→ **Assignment**: Nothing but a number belongs in the answer: the count of lines below that contain the word "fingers".
((
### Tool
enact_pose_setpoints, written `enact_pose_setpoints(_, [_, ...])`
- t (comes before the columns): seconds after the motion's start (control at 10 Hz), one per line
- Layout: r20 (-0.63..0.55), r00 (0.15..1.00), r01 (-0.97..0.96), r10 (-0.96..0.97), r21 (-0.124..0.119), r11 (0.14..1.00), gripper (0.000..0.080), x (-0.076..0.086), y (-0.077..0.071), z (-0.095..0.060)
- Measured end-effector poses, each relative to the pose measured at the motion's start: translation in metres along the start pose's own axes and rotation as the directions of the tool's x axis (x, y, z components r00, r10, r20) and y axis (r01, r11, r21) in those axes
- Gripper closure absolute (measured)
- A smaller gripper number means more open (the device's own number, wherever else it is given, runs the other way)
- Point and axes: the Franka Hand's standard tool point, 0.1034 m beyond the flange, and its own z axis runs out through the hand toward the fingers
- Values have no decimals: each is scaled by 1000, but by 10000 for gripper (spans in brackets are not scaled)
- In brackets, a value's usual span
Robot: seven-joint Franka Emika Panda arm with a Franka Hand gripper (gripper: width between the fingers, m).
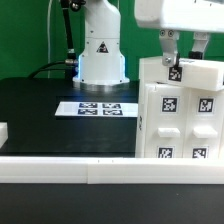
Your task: Assemble cabinet
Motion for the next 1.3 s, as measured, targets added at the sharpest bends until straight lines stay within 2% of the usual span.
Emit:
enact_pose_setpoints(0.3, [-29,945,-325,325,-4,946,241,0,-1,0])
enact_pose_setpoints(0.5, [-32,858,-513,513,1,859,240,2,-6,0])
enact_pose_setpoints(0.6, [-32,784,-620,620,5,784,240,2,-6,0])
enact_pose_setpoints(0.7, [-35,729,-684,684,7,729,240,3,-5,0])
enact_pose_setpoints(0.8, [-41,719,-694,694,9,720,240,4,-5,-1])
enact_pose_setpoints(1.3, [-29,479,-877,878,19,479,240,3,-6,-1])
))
→ **Output of the exercise**: 2